Building a FinTech App with Custom Payment Bins: A Secure, Scalable Approach
October 1, 2025How ‘Cherry Picking Our Own Fake Bin’ Inspired the Next Generation of Real Estate Software
October 1, 2025As a VC, I look for signals of technical excellence in a startup’s DNA. This one issue? It’s a red flag I can’t ignore — and it directly impacts how I value a company.
When “Fake Bin” Decisions Signal Startup Health
In venture capital, technical due diligence covers the usual suspects: architecture, scalability, security, and tech stack. But one of the most telling signs of a startup’s long-term technical health? How the team treats their “fake bin.”
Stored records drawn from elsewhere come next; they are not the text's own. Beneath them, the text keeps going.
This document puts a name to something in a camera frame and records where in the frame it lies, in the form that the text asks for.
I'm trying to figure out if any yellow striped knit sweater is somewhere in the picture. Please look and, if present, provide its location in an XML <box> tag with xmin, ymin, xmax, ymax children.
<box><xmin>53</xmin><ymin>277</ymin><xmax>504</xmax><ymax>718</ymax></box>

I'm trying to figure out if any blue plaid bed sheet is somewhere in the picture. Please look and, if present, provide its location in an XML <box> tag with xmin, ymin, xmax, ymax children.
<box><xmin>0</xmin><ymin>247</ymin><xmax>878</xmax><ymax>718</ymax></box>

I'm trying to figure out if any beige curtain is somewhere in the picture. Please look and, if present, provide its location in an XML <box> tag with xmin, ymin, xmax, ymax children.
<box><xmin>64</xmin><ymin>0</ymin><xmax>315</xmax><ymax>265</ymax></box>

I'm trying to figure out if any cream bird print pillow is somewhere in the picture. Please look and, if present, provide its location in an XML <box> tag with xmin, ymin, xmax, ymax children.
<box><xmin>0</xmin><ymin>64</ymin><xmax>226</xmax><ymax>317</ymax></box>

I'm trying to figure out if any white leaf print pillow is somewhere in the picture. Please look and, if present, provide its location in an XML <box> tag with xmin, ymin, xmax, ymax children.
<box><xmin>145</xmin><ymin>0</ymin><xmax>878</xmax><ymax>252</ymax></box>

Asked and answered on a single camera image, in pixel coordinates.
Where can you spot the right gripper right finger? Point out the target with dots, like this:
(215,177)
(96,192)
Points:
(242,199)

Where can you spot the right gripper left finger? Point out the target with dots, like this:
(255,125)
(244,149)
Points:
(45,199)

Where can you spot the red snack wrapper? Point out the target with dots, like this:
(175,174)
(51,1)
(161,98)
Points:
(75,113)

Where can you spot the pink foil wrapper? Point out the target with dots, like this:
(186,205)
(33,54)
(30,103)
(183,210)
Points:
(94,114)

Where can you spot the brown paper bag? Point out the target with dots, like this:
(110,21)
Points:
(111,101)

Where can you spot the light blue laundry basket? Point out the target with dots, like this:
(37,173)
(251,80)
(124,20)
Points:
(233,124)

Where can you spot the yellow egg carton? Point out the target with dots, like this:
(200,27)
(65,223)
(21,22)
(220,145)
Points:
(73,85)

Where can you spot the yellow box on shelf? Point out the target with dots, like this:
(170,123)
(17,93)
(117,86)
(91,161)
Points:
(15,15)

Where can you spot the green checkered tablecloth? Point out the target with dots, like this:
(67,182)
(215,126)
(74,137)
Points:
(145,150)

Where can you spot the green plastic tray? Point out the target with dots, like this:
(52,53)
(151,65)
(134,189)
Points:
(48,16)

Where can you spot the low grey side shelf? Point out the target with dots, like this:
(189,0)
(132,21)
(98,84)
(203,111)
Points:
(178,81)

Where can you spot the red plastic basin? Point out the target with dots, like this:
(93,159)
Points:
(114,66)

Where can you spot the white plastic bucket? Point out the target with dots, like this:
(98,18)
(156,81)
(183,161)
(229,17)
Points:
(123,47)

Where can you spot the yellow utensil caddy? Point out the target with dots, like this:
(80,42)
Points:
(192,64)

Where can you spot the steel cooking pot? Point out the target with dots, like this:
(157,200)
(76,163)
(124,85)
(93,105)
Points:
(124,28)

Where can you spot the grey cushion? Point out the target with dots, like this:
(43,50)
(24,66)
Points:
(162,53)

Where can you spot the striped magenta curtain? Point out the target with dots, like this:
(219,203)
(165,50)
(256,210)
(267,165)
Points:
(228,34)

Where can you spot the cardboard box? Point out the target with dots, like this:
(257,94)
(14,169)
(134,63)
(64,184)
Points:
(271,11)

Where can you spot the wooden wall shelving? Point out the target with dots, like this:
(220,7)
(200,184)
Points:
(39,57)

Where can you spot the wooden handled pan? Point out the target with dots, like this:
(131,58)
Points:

Think of the fake bin as the digital equivalent of a junk drawer — where shortcuts, quick fixes, and “we’ll fix it later” code collect. It’s where duct-tape solutions live: temporary APIs, manual data scripts, hardcoded passwords, or entire services built on outdated tech.
Just like that coin collector who kept a historically significant reproduction among worthless fakes, I see founders doing the same. They treat some parts of their system as sacred “authentic” code, while letting others rot in technical debt. They hope no one notices.
Here’s the thing: VCs notice the fake bin. And it tells us everything about a team’s discipline and scalability.
Why the “Fake Bin” Exists in Early-Stage Startups
Startups move fast. At the seed stage, speed trumps perfection. Founders and engineers make smart trade-offs — some parts of the system get proper architecture, while others get hacked together to ship fast.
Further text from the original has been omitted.